Heute wird medial hingerichtet, nicht mehr körperlich. Die Stelle
inquisitorischer Instrumente wie der kirchlichen Disziplin und der Exkommunikation nehmen heute der moralische
Terror und der soziale Boykott ein.
[2]
Die besondere Gefährlichkeit des
Parteienstaates beruht auf seiner ideologischen Homogenität
und dem von Parteien über die Medien ausgeübten Gesinnungsdruck.
Nach Kelsen
möchte die liberale Demokratie gern "der Ausdruck eines
politischen Relativismus und einer wunder- und dogmenbefreiten,
auf den menschlichen Verstand und den Zweifel der Kritik gegründeten
Wissenschaftlichkeit"
[3]
sein. In einem säkularisierten,
weltanschaulich neutralen Staat dürfte es liberaler Ansicht
nach keine freiheitliche demokratische Staatsreligion geben.
[4]
Es gibt sie dennoch.
Seinem
Selbstbild und seiner aufklärerischen Eigenrechtfertigung
nach soll der Liberalismus seinen Bürgern angeblich ein nie gekanntes
Maß an Geistesfreiheit ermöglichen. Der demokratische Liberalismus
sieht sich mit seiner Eigenrechtfertigung im entschiedenen
Gegensatz zur "totalitären Diktatur", welche "die
Rechtfertigung der richtigen Politik durch Rückgriff auf erste,
wahre Prinzipien" will.

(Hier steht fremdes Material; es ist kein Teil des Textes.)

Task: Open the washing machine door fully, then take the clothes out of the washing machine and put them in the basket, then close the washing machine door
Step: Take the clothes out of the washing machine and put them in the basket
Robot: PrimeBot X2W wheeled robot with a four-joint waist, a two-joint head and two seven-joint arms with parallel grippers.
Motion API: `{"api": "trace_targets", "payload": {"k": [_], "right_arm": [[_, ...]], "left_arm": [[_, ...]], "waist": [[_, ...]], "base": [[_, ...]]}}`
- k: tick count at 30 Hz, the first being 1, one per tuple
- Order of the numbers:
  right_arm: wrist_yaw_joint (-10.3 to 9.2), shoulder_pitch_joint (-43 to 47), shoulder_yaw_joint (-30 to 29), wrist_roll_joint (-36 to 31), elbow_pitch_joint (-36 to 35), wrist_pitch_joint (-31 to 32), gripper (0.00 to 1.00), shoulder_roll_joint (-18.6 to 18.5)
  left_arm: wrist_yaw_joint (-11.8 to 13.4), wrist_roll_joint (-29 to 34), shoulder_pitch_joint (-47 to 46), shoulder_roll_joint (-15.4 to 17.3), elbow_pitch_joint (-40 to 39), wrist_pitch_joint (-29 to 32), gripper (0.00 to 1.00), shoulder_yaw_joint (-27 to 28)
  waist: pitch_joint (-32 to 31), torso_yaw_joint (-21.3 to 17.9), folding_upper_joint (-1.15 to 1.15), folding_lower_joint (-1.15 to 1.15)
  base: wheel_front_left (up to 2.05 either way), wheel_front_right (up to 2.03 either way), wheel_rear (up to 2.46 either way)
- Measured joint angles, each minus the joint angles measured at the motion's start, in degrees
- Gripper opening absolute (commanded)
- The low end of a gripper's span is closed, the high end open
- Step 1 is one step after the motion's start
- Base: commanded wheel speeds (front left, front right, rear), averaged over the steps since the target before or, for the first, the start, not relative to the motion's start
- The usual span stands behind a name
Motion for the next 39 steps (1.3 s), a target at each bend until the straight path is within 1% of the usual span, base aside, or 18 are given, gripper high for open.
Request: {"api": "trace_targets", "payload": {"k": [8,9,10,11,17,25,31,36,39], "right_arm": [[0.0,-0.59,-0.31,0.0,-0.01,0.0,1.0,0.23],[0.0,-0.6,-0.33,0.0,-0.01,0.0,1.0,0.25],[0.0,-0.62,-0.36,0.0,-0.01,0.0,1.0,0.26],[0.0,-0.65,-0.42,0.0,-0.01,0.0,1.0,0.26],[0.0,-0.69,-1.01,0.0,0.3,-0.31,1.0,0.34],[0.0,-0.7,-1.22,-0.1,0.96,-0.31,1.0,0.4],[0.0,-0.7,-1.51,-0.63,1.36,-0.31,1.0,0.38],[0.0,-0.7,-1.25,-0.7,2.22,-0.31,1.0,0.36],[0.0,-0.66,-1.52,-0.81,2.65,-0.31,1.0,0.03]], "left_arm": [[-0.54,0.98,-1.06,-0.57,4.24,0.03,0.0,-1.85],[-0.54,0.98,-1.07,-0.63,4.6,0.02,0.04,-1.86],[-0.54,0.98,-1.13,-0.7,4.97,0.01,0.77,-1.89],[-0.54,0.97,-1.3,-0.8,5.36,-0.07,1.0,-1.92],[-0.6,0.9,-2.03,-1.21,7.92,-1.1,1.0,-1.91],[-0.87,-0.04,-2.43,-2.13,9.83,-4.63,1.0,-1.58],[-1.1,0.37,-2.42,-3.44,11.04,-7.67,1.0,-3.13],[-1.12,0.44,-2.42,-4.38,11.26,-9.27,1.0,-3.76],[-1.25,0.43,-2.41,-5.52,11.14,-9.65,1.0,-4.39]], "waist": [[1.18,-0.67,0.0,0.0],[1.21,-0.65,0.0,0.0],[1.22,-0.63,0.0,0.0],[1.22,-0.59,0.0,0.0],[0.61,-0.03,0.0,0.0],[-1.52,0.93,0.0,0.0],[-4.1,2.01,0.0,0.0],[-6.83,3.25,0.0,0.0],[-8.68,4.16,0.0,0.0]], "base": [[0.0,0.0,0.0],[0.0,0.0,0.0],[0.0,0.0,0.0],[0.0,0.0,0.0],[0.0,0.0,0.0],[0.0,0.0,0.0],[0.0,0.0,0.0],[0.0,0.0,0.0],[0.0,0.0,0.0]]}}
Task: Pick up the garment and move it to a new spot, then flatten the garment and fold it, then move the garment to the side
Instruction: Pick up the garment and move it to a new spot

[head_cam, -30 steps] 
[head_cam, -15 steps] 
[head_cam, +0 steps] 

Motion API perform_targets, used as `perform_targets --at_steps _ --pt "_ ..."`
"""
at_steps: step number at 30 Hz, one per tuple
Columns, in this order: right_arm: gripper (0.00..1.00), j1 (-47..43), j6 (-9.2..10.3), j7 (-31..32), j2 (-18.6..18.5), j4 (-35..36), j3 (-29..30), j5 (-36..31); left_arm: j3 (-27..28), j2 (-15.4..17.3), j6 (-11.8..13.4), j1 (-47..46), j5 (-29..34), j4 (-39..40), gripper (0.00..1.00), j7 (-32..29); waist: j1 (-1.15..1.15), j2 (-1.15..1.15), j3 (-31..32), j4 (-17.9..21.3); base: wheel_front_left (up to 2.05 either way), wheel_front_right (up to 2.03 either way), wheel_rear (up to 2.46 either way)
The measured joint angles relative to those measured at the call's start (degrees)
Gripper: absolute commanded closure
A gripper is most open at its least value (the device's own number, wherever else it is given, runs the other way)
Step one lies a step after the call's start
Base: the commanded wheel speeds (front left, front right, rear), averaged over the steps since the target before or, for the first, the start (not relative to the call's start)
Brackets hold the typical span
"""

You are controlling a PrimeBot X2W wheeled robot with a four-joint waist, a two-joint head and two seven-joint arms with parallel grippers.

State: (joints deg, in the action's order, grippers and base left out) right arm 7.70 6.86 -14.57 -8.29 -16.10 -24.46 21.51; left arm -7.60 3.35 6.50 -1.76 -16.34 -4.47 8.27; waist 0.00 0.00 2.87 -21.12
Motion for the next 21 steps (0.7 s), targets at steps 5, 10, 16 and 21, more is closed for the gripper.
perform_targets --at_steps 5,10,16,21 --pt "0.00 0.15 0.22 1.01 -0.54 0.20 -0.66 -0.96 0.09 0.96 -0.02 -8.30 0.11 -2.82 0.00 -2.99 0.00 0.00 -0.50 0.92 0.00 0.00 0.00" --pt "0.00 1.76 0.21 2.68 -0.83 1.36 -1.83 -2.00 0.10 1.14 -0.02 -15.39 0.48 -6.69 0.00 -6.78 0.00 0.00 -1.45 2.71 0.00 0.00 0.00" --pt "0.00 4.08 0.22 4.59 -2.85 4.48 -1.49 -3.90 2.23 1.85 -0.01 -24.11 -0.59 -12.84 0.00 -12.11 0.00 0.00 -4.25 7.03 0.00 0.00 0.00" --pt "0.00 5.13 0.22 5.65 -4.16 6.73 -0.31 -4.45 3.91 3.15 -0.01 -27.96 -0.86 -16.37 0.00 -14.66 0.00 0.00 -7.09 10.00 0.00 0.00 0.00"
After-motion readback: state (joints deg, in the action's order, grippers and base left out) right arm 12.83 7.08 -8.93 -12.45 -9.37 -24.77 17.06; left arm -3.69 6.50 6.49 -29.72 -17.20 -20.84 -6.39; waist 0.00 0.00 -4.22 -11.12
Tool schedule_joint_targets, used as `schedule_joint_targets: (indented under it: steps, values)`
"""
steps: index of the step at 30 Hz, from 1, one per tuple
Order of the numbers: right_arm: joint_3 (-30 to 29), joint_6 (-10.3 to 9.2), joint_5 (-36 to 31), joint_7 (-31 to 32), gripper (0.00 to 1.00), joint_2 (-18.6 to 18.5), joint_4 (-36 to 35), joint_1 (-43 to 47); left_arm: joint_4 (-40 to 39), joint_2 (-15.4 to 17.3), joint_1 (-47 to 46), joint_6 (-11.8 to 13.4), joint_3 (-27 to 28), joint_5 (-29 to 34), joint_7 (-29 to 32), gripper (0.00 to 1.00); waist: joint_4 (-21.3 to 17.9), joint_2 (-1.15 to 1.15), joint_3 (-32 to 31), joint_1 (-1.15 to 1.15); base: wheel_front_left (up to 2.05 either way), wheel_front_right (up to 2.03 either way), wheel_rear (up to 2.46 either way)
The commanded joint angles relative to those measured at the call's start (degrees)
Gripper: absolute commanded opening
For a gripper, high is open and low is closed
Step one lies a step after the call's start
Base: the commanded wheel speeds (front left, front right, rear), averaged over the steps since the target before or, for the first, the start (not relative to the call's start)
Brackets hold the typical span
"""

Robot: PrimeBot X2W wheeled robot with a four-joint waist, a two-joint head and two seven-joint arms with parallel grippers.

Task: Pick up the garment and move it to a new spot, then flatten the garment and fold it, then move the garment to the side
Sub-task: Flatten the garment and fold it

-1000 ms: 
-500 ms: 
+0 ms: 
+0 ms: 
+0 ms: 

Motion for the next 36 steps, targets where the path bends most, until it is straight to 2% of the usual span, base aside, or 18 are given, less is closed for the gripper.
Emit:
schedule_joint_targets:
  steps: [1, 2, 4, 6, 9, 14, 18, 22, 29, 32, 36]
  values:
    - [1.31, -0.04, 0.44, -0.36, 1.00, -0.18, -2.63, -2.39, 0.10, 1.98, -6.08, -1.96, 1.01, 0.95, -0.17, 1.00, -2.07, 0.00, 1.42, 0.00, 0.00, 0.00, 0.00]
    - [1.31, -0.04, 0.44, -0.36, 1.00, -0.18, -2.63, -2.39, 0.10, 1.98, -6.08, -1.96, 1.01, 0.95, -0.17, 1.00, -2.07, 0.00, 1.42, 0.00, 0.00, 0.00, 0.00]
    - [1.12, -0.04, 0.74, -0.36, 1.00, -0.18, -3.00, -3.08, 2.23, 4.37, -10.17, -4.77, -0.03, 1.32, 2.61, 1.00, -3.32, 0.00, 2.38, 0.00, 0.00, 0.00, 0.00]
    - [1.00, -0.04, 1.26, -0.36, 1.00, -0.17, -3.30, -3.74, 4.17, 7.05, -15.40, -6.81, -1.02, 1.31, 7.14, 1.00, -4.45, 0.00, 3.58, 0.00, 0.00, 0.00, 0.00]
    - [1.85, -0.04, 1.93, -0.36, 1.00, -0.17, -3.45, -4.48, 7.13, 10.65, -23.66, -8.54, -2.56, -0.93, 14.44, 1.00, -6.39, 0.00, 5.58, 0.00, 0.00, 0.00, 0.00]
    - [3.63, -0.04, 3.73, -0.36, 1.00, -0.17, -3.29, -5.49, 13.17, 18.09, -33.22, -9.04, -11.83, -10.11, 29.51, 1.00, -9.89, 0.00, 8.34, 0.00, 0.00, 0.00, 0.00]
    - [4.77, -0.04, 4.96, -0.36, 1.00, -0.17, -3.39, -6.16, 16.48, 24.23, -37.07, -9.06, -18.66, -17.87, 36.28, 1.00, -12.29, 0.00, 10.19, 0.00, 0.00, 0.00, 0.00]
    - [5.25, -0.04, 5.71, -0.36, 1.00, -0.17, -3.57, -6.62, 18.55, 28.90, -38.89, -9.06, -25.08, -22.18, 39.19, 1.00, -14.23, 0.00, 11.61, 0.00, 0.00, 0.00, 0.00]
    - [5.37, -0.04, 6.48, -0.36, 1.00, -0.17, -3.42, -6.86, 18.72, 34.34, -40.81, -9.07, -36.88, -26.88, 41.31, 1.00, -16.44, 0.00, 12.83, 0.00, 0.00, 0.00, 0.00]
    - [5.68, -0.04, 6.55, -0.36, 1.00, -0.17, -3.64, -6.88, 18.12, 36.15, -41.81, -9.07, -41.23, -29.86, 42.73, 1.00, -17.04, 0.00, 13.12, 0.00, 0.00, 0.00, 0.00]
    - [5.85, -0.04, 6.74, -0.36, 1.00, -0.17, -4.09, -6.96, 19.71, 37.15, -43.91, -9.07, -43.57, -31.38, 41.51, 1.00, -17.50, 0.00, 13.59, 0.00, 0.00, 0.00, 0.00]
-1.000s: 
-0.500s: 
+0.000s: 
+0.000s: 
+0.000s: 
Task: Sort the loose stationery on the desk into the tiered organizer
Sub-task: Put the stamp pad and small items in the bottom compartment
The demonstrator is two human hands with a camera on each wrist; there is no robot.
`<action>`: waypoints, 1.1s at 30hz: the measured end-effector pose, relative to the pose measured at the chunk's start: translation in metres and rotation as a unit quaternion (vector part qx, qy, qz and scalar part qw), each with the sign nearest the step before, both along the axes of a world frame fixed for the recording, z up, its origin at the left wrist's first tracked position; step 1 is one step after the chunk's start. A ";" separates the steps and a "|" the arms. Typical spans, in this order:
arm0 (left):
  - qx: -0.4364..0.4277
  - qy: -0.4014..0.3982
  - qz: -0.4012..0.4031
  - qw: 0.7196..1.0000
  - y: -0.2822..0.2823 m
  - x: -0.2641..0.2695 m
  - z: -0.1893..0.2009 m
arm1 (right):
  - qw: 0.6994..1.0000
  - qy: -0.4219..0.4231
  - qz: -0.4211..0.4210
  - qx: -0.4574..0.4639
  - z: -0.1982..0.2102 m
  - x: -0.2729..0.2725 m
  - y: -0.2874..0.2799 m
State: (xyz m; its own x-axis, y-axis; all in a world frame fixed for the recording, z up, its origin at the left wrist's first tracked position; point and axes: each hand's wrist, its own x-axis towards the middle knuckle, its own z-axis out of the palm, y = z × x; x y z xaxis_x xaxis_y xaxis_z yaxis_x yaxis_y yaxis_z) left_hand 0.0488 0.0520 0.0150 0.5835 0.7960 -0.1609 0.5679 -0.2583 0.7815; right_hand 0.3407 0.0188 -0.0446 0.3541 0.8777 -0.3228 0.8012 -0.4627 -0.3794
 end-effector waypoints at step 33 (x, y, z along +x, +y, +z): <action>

Er möchte die "Dogmatisierung
des politischen Irrtums" verhindern
[5]
und lehnt offiziell "eine positive,
inhaltliche Normierung und Festschreibung des sozialen Lebens
nach vorgefaßten
...
Postulaten" ab. Die liberale Selbsteinschätzung als kritisch,
rationalistisch und aufgeklärt ist aber brüchig. Ihr Dilemma
besteht darin, daß der Liberale gegenüber konkurrierenden Ideologen
wehrlos dastünde, wenn er ihnen, getreu seiner Selbstrechtfertigung,
nur liberal gegenübertreten und sich selbst kritisch-rationalistisch
betrachten würde. Tatsächlich sieht er alle anderen Weltanschauungen
mit kritisch-rationalistischen, aufgeklärten Augen, nur sich selbst
nicht. "Dies fing in der Nachkriegszeit mit Poppers
Theoremen an, die die Relativität menschlichen Wissens in dem Maße
betonen, wie dies in der Polemik gegen die Totalitätsansprüche
des Marxismus-Leninismus nötig erschien - wobei Motor der Polemik
ein unerschütterliches Glaubensbekenntnis zu den westlichen
Werten war."
[6]
Wie
jedes Herrschaftssystem würde der Liberalismus untergehen, wenn
er die geistigen Grundlagen seiner Macht nicht mit Gesinnungsdruck
verteidigen, würde, wo sie angegriffen werden. Die weltliche Macht
über die Menschen behält man nur durch die spirituelle Kontrolle
über ihren Glauben. Trotz liberal-aufklärerischer Attitüde
muß auch der Liberalismus an sich selbst glauben, weil sich die liberale
Ratio nicht mit sich selbst begründen kann. Darum muß er mit seinen
eigenen Prämissen brechen und sich mit quasi-religiöser Inbrunst
verteidigen, sobald er grundsätzlich in Frage gestellt wird.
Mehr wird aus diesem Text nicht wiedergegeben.